Which lines of the data include the string "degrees"? List them all.

Source material:
+ + + + + + +

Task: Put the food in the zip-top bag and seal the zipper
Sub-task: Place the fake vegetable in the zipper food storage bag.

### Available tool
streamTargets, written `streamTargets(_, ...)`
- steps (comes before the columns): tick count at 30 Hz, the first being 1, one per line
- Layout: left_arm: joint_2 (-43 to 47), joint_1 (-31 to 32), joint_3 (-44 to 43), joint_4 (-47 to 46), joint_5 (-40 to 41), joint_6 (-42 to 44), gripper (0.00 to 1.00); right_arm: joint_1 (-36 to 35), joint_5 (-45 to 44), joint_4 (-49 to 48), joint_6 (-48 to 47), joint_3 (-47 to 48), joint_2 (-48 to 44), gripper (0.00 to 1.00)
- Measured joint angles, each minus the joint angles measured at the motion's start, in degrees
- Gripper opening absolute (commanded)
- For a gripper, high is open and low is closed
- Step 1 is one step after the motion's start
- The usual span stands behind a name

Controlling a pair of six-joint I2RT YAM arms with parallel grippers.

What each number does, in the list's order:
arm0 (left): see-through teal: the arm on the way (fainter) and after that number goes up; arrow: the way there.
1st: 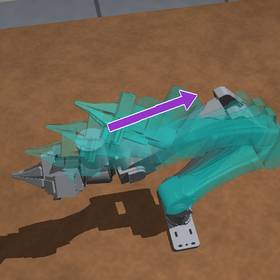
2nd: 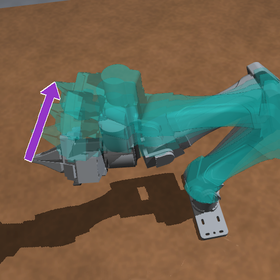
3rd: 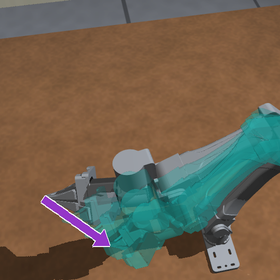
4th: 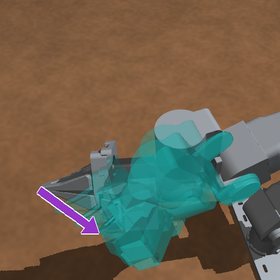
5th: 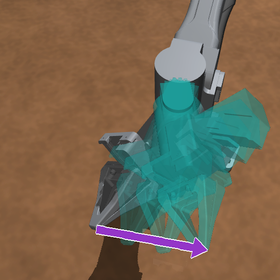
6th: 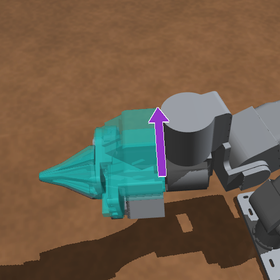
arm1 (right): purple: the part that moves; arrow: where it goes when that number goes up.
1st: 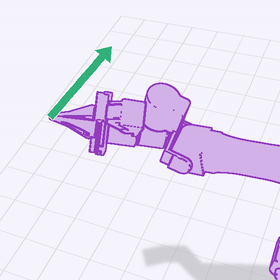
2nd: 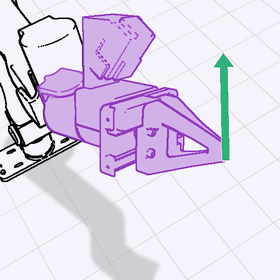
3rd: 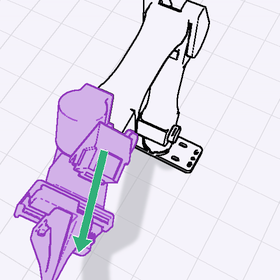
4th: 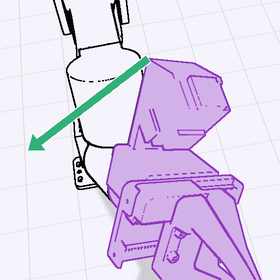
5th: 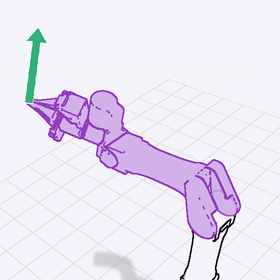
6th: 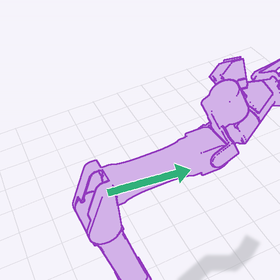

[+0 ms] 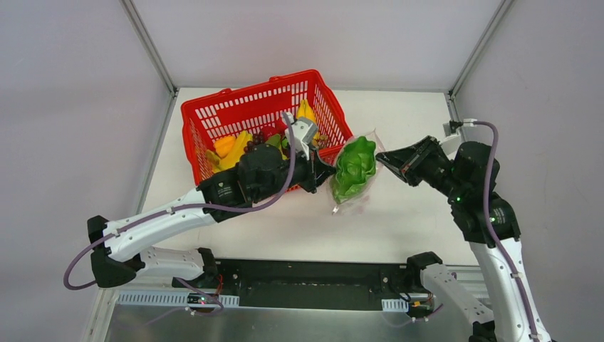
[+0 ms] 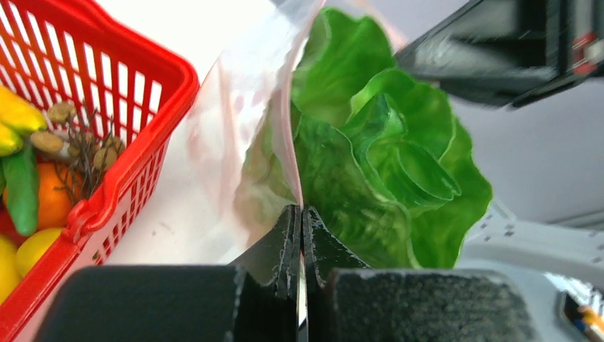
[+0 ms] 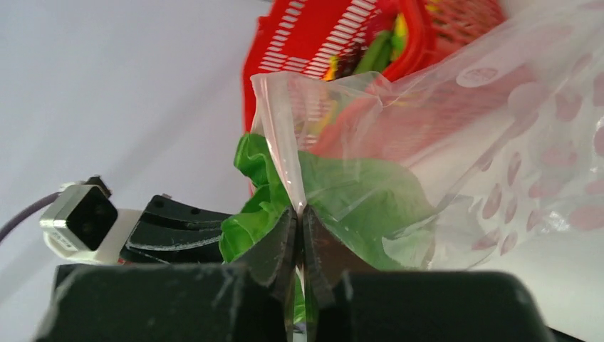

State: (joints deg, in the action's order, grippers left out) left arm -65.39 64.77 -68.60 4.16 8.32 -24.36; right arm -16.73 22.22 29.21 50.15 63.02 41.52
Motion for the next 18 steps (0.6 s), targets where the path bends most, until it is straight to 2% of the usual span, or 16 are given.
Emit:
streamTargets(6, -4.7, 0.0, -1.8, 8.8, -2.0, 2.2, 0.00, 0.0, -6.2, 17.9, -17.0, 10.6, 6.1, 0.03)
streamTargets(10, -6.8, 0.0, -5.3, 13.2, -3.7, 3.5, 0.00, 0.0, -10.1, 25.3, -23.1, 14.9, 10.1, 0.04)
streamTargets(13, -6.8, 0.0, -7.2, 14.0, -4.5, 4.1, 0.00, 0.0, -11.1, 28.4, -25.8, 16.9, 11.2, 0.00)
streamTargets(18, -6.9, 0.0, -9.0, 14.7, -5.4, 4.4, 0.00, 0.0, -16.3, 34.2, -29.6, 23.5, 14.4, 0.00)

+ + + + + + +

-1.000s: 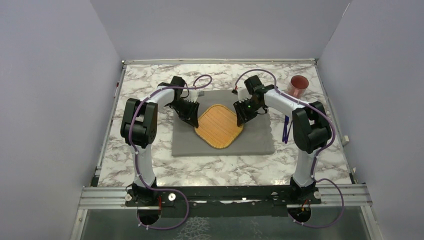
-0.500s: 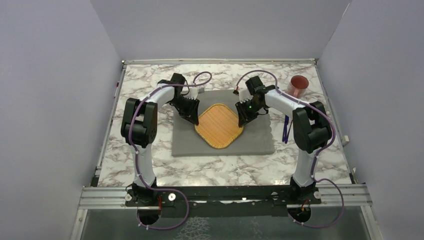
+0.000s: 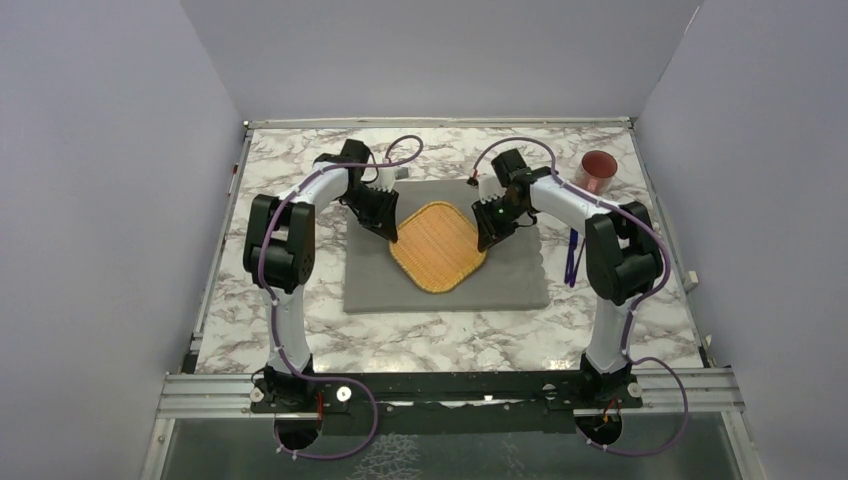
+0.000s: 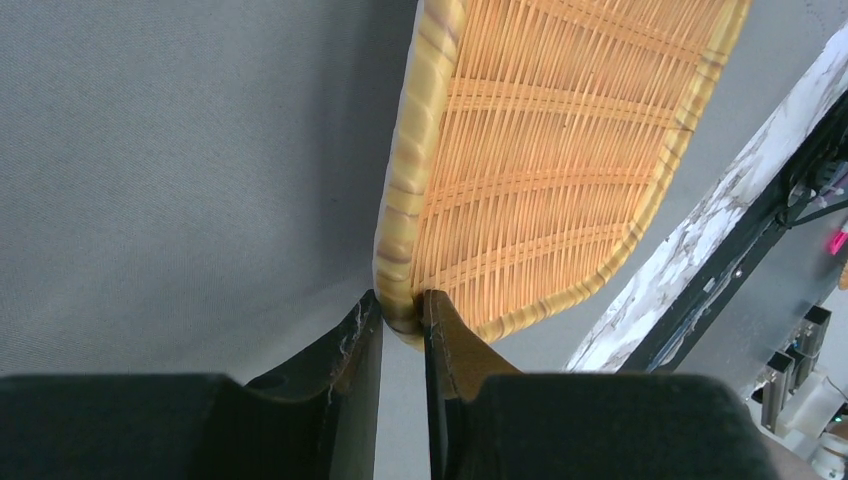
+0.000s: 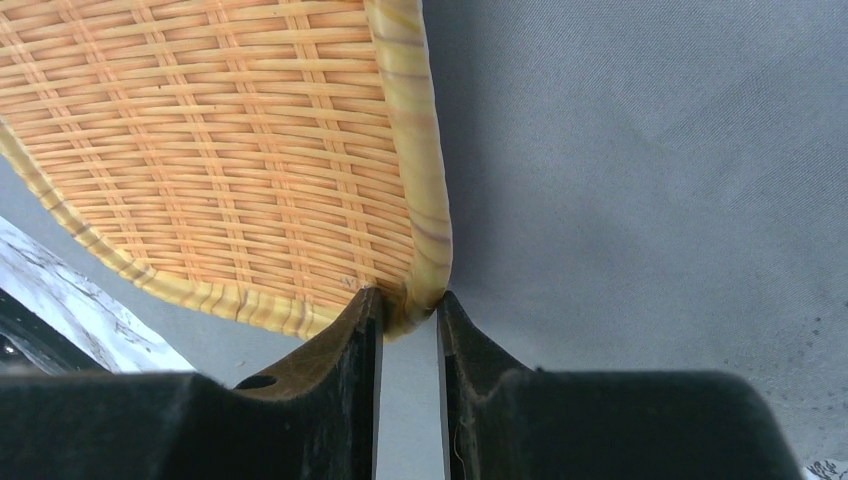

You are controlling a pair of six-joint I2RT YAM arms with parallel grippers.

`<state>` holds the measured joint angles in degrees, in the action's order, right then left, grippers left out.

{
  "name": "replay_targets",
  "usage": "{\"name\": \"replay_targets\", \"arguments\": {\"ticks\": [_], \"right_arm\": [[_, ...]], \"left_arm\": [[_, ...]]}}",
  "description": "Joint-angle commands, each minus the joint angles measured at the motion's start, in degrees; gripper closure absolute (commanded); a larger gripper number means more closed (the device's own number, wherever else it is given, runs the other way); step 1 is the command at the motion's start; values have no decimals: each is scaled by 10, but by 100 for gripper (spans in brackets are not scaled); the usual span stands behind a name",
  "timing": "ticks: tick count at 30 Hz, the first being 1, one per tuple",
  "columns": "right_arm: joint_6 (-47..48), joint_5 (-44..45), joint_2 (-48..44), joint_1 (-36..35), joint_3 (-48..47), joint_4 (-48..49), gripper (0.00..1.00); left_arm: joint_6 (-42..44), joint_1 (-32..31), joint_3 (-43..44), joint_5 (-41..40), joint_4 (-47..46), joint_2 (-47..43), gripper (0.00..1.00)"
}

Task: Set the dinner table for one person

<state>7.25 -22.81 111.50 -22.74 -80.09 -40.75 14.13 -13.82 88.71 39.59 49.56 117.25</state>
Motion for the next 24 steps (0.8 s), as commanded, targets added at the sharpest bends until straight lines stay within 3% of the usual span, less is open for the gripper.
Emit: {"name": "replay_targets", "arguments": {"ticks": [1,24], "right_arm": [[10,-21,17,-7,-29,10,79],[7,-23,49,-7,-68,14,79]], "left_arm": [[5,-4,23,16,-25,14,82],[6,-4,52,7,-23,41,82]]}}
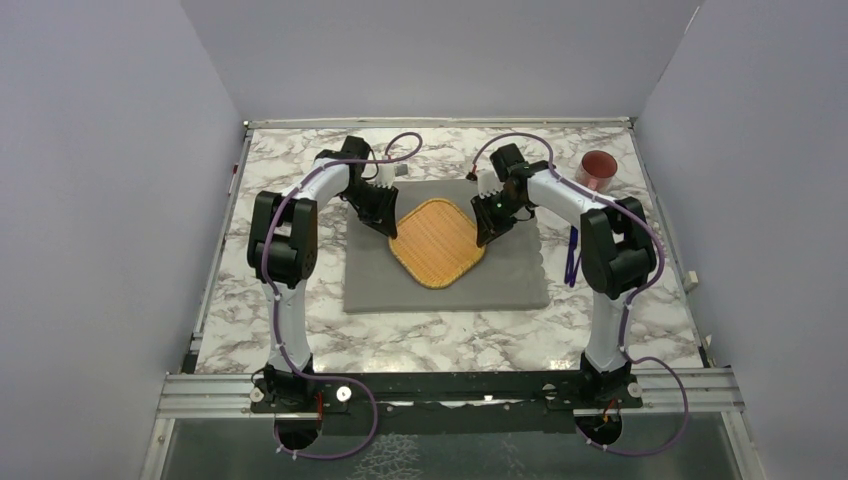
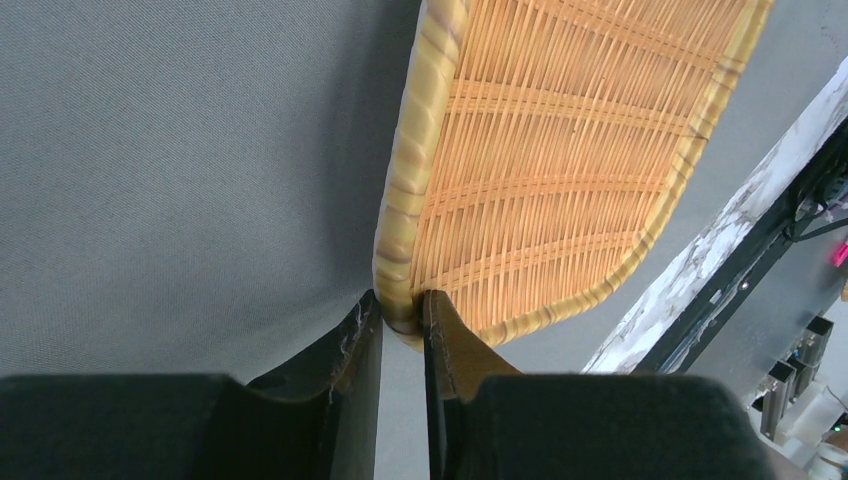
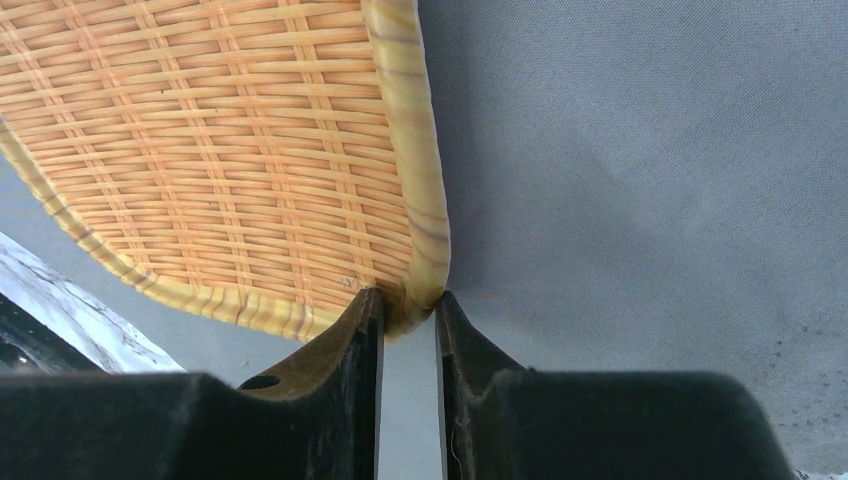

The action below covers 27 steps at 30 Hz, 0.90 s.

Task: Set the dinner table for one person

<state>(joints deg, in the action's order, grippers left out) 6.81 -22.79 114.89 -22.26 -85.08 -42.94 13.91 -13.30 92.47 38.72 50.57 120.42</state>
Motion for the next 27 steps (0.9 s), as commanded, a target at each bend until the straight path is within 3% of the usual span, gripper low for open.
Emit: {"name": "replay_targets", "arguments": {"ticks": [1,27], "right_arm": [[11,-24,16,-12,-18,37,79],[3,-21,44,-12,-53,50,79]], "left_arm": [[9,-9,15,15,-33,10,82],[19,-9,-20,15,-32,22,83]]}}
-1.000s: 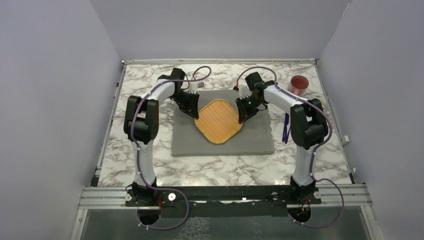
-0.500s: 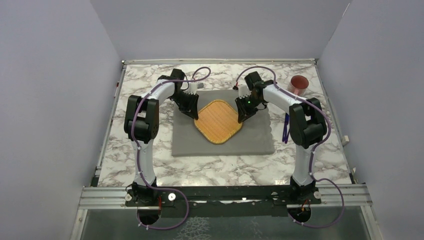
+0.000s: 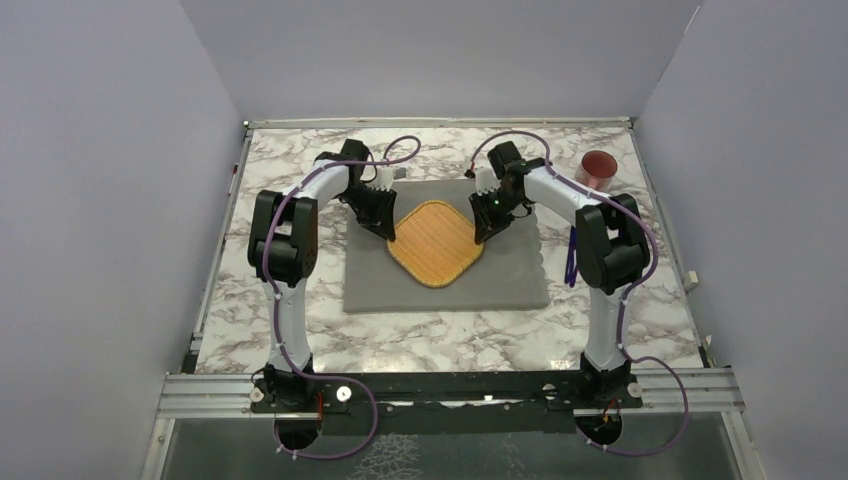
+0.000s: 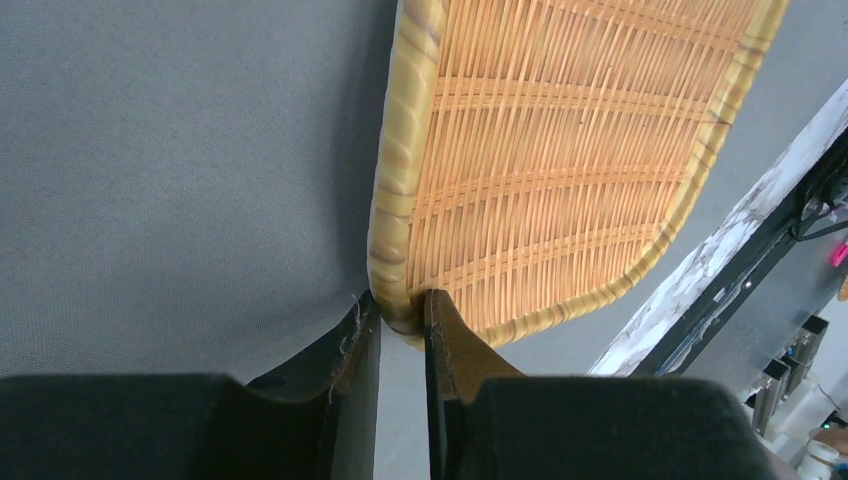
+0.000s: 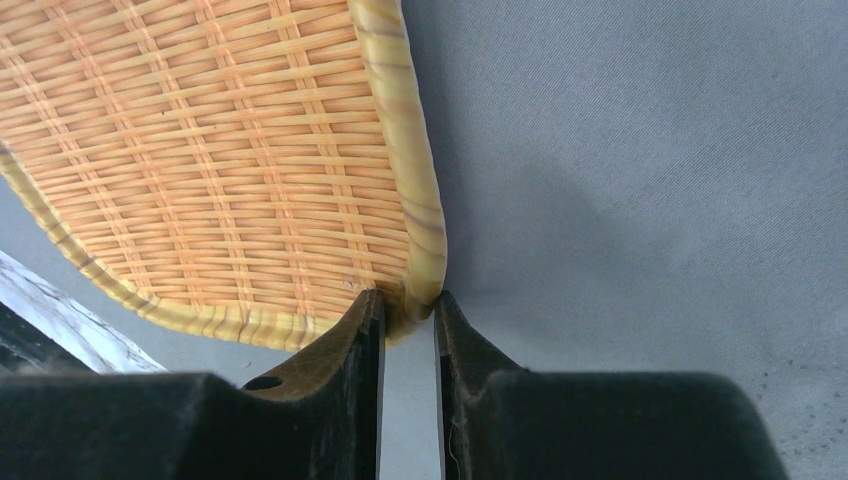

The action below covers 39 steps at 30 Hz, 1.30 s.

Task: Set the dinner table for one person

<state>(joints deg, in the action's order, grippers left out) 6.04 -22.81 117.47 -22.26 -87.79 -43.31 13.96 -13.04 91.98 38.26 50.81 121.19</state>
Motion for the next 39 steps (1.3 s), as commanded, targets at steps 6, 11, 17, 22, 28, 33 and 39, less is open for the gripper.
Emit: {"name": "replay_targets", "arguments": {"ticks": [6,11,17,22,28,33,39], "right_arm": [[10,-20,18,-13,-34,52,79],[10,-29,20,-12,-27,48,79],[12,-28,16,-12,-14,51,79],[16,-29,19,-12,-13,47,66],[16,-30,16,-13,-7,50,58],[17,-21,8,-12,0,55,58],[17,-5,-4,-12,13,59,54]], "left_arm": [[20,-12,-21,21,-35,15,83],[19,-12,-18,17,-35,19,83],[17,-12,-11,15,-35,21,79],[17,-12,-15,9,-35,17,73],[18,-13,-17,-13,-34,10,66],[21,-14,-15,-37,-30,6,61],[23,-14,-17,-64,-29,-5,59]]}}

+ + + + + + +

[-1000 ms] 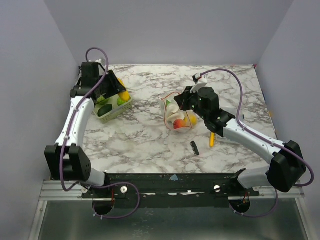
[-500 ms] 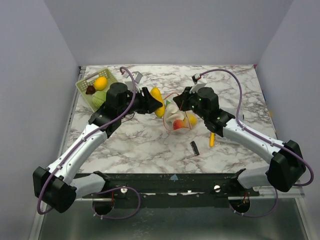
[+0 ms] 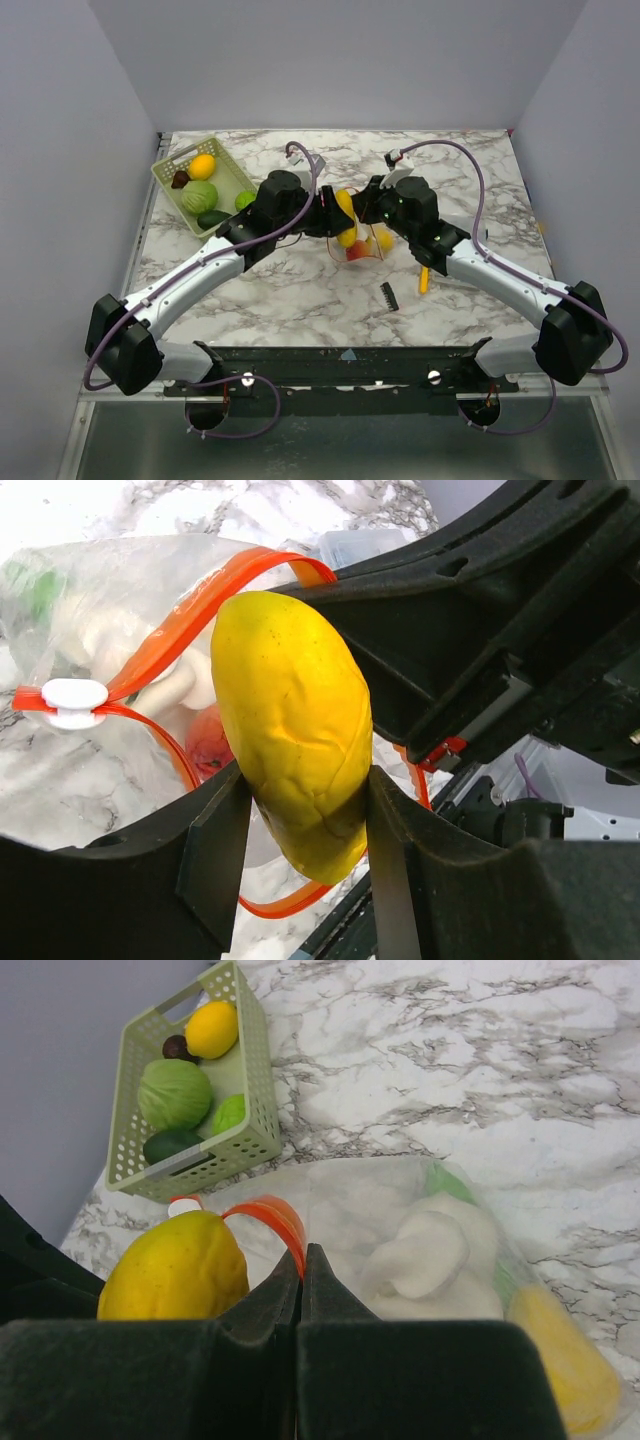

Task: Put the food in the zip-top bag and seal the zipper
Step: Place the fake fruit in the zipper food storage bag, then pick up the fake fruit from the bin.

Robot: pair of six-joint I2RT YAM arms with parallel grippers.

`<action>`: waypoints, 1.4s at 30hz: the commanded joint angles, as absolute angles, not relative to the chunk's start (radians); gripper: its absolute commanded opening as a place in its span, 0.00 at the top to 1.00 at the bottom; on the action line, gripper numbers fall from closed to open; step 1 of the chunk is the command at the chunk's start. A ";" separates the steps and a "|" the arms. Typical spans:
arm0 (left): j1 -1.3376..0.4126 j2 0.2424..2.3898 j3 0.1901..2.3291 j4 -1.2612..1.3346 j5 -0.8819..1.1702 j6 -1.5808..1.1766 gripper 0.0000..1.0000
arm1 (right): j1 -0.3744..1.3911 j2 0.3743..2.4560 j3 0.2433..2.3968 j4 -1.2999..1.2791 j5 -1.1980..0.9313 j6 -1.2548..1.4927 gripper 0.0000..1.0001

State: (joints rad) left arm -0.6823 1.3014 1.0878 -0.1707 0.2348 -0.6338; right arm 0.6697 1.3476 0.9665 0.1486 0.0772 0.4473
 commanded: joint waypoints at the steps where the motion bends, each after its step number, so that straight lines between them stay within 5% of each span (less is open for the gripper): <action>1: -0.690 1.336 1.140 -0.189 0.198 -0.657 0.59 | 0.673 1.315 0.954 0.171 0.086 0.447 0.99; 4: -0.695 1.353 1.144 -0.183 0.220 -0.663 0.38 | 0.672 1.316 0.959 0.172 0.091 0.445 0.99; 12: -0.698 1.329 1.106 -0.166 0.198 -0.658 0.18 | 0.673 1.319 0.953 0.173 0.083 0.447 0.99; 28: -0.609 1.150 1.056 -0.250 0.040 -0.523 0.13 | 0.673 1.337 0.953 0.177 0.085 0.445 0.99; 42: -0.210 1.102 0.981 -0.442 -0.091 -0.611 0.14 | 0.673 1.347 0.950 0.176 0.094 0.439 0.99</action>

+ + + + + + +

Answer section:
- Measured joint angles, each minus the joint angles measured at the motion's start, in degrees
`<state>` holds the measured joint angles in degrees, in the action's order, right then left, grippers left out.
  "description": "Joint-angle commands, each minus the joint angles measured at the motion's start, in degrees; gripper closure absolute (commanded); a larger gripper number means more closed (the device's own number, wherever else it is given, runs the other way); step 1 is the command at the motion's start; values have no decimals: each is scaled by 10, but by 100 for gripper (spans in brackets are not scaled); the usual span stands behind a name",

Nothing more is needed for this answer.